Some companies that used to be shining stars no longer exist. Think about Kodak, Blackberry, or Nokia. Other companies have weathered the test of time and survived and thrived through the most turbulent times; think about Lloyd’s, which has grown for over 330 years to become the world’s largest insurance market. But how can companies achieve strategic resilience and longevity?


Some companies demonstrate remarkable longevity, having survived the direst crises, recessions and shocks. What’s the secret to continuous growth and survival? Strategic resilience. Some firms are able to reinvent and adapt their business models before circumstances change. But how do they do that? 

  • In less turbulent times, executives had the luxury of assuming that business models were more or less immortal. Companies always had to work to get better, but they seldom had to get different — not at their core, not in their essence.
  • Successful companies, particularly those that have enjoyed an uncompetitive environment, find it very difficult to re-invent their business models. When confronted with high turbulence, their success tends to diminish (think about Blackberry or Nokia).
  • Continued success no longer hinges on momentum. Rather, it relies on strategic resilience – the ability to dynamically reinvent business models and strategies as circumstances change.
  • Strategic resilience isn’t about responding to one-off crises or responding to setbacks. It’s about having the capacity to change even before the case for change becomes obvious.
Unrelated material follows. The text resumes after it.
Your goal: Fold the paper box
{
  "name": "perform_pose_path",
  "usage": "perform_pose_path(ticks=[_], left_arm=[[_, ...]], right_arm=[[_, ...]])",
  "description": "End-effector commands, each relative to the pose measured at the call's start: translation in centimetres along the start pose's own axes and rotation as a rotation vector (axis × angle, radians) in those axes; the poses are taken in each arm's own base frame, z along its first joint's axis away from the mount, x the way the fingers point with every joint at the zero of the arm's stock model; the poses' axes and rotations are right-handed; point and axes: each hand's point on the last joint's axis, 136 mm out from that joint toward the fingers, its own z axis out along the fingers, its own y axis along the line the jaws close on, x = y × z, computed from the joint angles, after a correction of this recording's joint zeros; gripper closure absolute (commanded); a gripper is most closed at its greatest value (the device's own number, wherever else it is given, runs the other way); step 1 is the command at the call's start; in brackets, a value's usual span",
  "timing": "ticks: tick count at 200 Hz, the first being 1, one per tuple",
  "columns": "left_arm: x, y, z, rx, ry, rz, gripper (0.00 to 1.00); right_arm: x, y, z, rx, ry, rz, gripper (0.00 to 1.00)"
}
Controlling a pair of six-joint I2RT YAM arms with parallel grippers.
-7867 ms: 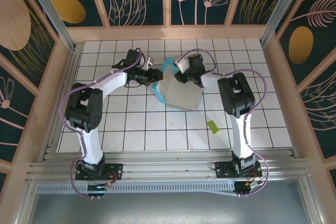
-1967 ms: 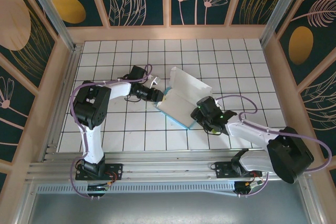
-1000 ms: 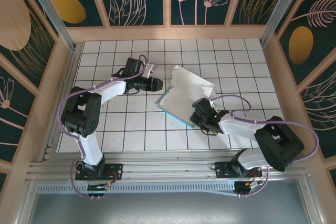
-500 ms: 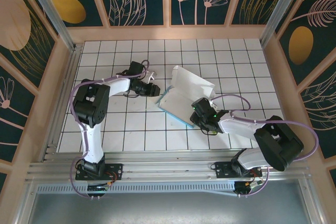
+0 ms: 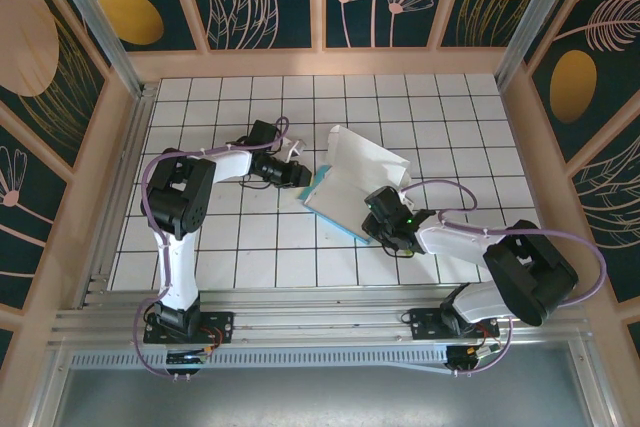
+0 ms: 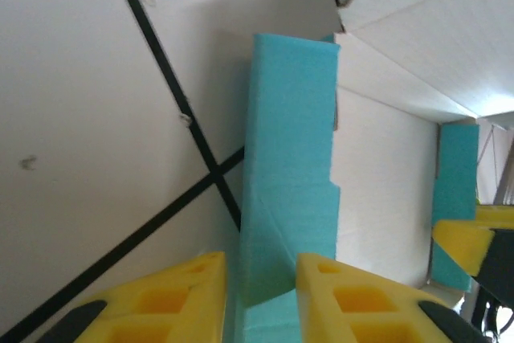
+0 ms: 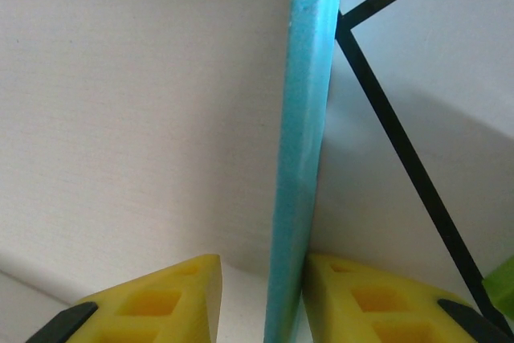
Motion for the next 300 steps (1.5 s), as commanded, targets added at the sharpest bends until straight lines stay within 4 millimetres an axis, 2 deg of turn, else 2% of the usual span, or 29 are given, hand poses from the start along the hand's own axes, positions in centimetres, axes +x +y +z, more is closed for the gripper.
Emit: perform_pose_path(ticks=[1,12,38,58,78,99,138,186,254,300], left_arm=[[0.5,-0.7,0.4,0.050,0.010,-0.005,0.63],[0.0,-0.2,0.0,0.001,-0.008,0.004,0.59],[-1.5,1.7,-1.8,-0.161,-0.077,0.018,0.59],[-2.3,2.5,-2.9,-0.217,-0.124,0.016,0.58],[-2.1,2.0,-2.6,-0.151,-0.118,-0.009,0.58],[-1.2,0.9,-1.6,-0.038,-0.076,-0.037,0.61],[0.6,0.5,-0.2,0.078,0.003,-0.099,0.59],[1.9,1.5,0.7,0.081,0.042,-0.156,0.56],[1.3,-1.8,-0.4,0.231,0.020,-0.169,0.59],[1.4,-2.0,-0.5,0.241,0.016,-0.177,0.61]], right_arm=[[0.1,-0.4,0.8,0.029,-0.007,-0.024,0.65],[0.0,-0.4,0.7,0.032,-0.009,-0.024,0.65],[-0.1,-0.5,0.5,0.036,-0.016,-0.026,0.65],[-0.1,-0.5,0.5,0.035,-0.019,-0.026,0.66],[0.0,-0.5,0.6,0.035,-0.014,-0.028,0.66],[0.0,-0.4,0.7,0.036,-0.011,-0.031,0.65],[0.1,-0.4,0.8,0.034,-0.007,-0.032,0.65],[0.2,-0.1,0.8,0.031,-0.004,-0.037,0.65],[0.3,-0.1,1.1,0.038,0.000,-0.038,0.65],[0.5,-0.2,1.2,0.042,0.004,-0.038,0.66]])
To achieve strategic resilience, businesses have to overcome four challenges:

  • The cognitive challenge: companies must become free of denial, nostalgia, and arrogance
  • The strategic challenge: resilience requires alternatives and awareness; the ability to create new options as compelling alternatives to dying strategies
  • The political challenge: an organisation must be able to divert resources from yesterday’s products to tomorrow’s
  • The ideological challenge: businesses need to shift their mindsets from optimising business models to exploring alternative sources of success.

Why should companies invest to build strategic resilience? Because a company that is able to make sense of its environment, generate strategic options, and realign its resources faster than competitors will enjoy a decisive advantage. It will provide the ultimate competitive advantage in turbulent times. That is the essence of resilience.

 

Why does this matter for businesses?

As the world is becoming more turbulent, uncertain, novel, and ambiguous, businesses that demonstrate resilience to any kinds of shocks or changing circumstances will enjoy competitive advantages.

As society and business moves towards a digital future, building cyber resilience is becoming more important as a foundation for continuous growth.

The four challenges that stand in the way to building strategic resilience – the cognitive, strategic, political and ideological challenge, also hold true for building cyber resilience.